JAKARTA (Sketsa.co) — Preeklamsia adalah kondisi yang terjadi pada wanita hamil yang ditandai dengan peningkatan tekanan darah dan proteinuria (keberadaan protein dalam urine).
Preeklamsia ditandai dengan peningkatan tekanan darah dan protein dalam urine setelah 20 minggu kehamilan. Wanita hamil yang menderita preeklamsia dapat mengalami gejala seperti sakit kepala, gangguan penglihatan, mual, muntah, nyeri perut, dan pembengkakan pada kaki, tangan, atau wajah. Kondisi ini dapat menyebabkan masalah serius bagi ibu hamil dan bayi yang belum lahir
Meskipun penyebab pastinya belum diketahui, ada beberapa langkah yang dapat dilakukan untuk mengurangi risiko terjadinya preeklamsia, yaitu:
Periksakan diri secara teratur: Pemeriksaan prenatal secara teratur sangat penting untuk memantau kesehatan ibu dan bayi selama kehamilan. Dokter akan memeriksa tekanan darah, kadar protein dalam urine, serta memeriksa kondisi kesehatan secara umum.
Menerapkan pola makan yang sehat: Konsumsi makanan sehat dan seimbang dapat membantu mengurangi risiko terjadinya preeklamsia. Sebaiknya konsumsi makanan yang kaya akan nutrisi seperti sayuran hijau, buah-buahan, ikan, dan daging tanpa lemak.
Olahraga secara teratur: Olahraga ringan secara teratur dapat membantu meningkatkan sirkulasi darah dan menjaga berat badan yang sehat.
Baca juga: Inilah Pemicu Pasangan Anda Kehilangan Gairah Seksual
Mengurangi stres: Stres dapat meningkatkan risiko terjadinya preeklamsia.

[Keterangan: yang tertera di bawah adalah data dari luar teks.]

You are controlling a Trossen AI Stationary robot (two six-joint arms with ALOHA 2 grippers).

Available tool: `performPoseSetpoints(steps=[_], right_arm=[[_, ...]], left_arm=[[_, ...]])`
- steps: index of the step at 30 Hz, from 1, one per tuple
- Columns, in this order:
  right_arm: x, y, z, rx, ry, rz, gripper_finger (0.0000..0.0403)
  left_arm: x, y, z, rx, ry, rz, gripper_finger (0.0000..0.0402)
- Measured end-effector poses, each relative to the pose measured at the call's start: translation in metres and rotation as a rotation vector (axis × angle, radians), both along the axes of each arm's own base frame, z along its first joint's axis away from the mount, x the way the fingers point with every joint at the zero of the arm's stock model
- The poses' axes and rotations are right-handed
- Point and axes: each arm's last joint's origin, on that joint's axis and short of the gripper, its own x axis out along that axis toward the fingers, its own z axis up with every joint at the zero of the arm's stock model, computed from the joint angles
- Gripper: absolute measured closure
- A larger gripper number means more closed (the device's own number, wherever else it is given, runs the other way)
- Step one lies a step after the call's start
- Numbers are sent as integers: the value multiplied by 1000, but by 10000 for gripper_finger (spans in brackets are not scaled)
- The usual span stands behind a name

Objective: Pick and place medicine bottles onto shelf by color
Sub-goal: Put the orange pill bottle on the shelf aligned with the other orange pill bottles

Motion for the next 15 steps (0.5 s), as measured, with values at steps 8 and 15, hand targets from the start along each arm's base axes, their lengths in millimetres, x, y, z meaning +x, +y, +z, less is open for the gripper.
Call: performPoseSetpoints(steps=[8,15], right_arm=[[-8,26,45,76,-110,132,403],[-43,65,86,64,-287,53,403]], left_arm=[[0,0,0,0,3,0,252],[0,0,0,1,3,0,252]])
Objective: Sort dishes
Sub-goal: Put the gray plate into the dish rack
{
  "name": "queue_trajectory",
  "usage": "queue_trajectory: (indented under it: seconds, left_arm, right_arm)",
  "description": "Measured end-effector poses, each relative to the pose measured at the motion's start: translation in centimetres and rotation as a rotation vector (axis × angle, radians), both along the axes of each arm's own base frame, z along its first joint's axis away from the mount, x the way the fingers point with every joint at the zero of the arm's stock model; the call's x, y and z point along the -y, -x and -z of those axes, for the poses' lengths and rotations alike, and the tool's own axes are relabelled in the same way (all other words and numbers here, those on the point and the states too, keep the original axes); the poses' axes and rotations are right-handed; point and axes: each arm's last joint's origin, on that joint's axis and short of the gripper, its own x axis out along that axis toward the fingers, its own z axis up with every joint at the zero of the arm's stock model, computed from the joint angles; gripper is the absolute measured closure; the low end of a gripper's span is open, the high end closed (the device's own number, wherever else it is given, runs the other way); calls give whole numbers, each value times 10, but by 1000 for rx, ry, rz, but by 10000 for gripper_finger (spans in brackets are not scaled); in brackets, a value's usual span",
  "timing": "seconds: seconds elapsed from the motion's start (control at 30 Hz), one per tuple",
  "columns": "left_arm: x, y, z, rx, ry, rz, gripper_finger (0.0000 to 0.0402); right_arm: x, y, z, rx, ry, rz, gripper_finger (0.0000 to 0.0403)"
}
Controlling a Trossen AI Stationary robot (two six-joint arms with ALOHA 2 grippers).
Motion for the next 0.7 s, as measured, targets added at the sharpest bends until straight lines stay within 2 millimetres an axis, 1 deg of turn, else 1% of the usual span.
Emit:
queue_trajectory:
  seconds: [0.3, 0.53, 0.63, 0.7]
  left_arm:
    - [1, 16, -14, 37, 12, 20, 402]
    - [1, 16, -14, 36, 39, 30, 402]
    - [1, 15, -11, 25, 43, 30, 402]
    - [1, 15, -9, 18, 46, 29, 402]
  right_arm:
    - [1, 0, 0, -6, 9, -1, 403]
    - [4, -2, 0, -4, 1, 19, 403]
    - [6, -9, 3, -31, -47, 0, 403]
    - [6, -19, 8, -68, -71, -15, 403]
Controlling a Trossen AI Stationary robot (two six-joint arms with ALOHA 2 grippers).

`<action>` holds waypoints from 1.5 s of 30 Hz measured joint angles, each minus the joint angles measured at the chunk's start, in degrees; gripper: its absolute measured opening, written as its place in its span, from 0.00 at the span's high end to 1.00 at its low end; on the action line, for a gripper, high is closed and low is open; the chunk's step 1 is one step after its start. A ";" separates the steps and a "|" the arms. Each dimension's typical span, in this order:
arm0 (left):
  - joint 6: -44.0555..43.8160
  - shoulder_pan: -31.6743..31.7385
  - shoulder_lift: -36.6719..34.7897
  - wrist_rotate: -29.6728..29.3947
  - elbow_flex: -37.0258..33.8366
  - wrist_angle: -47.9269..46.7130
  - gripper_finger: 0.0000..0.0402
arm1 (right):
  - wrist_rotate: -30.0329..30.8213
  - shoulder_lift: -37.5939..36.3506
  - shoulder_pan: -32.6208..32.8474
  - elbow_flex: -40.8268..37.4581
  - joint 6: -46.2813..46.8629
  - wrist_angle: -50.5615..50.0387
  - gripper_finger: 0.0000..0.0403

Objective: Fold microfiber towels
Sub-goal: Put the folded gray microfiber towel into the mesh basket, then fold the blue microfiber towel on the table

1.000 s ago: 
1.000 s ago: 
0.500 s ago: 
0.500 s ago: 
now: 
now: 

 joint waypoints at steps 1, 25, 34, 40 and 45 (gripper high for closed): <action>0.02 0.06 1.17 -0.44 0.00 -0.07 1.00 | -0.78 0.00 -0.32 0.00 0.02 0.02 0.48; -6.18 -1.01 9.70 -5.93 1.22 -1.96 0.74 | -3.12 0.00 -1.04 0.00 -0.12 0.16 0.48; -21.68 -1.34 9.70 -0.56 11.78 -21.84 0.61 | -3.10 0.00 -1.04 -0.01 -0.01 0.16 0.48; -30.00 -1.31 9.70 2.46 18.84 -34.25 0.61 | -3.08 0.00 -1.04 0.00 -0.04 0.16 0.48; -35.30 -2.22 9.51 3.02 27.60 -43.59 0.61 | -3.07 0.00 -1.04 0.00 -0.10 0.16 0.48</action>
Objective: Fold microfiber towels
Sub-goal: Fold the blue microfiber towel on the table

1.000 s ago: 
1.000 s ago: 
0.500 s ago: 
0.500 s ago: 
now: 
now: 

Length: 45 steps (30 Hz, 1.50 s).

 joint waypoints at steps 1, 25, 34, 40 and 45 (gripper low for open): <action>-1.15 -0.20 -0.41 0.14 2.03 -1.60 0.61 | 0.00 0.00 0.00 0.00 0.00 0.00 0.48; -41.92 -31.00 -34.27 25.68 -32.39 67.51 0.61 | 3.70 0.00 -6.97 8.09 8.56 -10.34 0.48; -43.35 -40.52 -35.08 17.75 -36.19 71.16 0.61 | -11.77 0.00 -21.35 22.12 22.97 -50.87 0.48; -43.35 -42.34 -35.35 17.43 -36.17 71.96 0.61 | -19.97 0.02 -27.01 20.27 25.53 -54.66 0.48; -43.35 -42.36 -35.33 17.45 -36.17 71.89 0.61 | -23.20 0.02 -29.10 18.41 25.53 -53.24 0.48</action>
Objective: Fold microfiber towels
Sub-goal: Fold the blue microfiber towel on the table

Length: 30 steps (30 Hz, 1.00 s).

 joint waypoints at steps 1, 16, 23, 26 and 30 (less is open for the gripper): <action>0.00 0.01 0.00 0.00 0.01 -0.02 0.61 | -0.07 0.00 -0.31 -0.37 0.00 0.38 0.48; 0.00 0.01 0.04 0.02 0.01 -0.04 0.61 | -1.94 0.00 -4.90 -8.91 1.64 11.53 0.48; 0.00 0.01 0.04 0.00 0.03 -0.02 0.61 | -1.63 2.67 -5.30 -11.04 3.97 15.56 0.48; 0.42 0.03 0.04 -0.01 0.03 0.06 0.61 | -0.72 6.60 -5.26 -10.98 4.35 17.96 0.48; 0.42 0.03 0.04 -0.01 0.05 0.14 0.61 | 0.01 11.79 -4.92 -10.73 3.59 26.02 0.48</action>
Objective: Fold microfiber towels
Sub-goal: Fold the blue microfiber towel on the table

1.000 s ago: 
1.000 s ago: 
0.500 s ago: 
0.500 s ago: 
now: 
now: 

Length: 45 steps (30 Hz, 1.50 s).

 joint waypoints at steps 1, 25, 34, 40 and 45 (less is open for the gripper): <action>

Maka, melakukan aktivitas yang membantu mengurangi stres seperti meditasi atau yoga dapat membantu mencegah terjadinya preeklamsia.
Menghindari rokok dan alkohol: Rokok dan alkohol dapat meningkatkan risiko terjadinya preeklamsia, sehingga sebaiknya dihindari selama kehamilan.
Berkonsultasi dengan dokter: Jika Anda memiliki riwayat penyakit hipertensi atau preeklamsia, sebaiknya berkonsultasi dengan dokter untuk melakukan tindakan pencegahan yang tepat.